Ethics and dissemination
Project approved by the CALHN Human Research Ethics Committee (HREC/18/CALHN/384 on 19 October 2018) and Royal Adelaide Hospital (site-specific approval R20180618 on 17 April 2019); amendment for lipids approved by both on 1 May 2020. Signed informed consent will be obtained from all participants. Findings will be disseminated through peer-reviewed publication and conference presentations. Data (including deposition and curation) will be managed according to our Data Management Plan (DMP2020-00062), lodged with the University of Adelaide Research Grants Office on 31 October 2018 and amended to include lipid analysis on 6 August 2020.
Ethics statements
Patient consent for publication
Acknowledgments
We thank our clinical collaborator at the Royal Adelaide Hospital, Vascular Neurologist Associate Professor Jim Jannes, Head of Neurology, CALHN, Adelaide, South Australia 5000, for initial study outline discussion and clinical guidance, and Dr Thierry Durand, Institut Des Biomolecules Max Mousseron (IBMM, France) for gifting isoprostane standards. We also thank Monique Pisaniello, who undertook her fourth-year Adelaide Medical School placement with the Stroke Research Programme, studying TIA biomarkers and protocols.
References
Footnotes
MAH-B and SAK are joint senior authors.
Contributors All authors contributed intellectually to the study design, research methodology and manuscript, guided by MAH-B and SAK; SAK also provided clinical leadership. MAH-B, AGM, KLK and SAK contributed to consent form development and processes. TK provided diagnostic criteria and pathways and contributed to study design. SRR, MFS and PJT designed the proteomics protocol section, EM and EN designed the lipid analysis protocol section. SL and MJ designed the machine learning protocol and contributed to study design. SE conducted power calculations and developed the conventional statistical analysis plan. DS undertook further intellectual research into methodology and laboratory procedures. All authors reviewed the manuscript critically and approved the response to reviewers. MAH-B and SAK are joint senior authors.

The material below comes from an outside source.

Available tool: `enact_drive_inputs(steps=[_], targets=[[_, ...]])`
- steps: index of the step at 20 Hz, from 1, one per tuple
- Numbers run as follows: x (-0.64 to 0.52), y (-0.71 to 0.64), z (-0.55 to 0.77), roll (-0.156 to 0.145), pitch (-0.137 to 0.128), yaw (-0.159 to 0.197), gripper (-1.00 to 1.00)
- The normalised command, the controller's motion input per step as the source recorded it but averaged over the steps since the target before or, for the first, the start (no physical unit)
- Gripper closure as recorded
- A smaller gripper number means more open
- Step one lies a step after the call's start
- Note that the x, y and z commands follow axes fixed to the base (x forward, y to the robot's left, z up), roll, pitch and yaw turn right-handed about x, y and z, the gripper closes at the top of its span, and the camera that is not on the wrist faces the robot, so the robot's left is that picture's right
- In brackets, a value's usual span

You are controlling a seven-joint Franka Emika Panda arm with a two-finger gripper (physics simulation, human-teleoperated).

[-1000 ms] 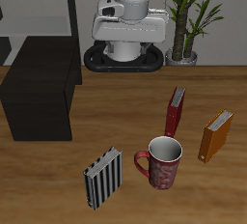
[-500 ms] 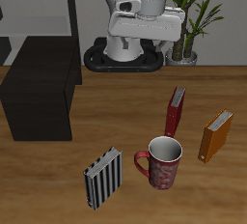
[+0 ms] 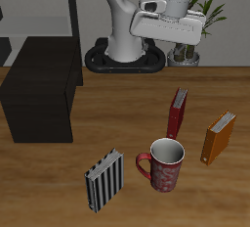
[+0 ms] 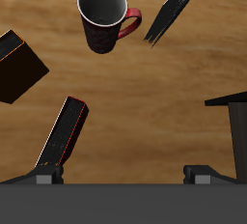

Funding This study was supported by the Health Services Charitable Gifts Board: Waltham Estate grant numbers 104-05-47-06-18, 90-05-47-05-19, 62-05-47-05-20 and 63-05-47-05-20 and The Hospital Research Foundation: ‘Cure for Stroke Australia’ grant numbers C-PJ-03–2018 and C-PJ-01-C4S-2019. MAH-B, AGM, KLK, SAK, TK, JJ, MS and EN secured study funding.
Competing interests None declared.
Patient and public involvement Patients and/or the public were not involved in the design, or conduct, or reporting, or dissemination plans of this research.
Provenance and peer review Not commissioned; externally peer reviewed.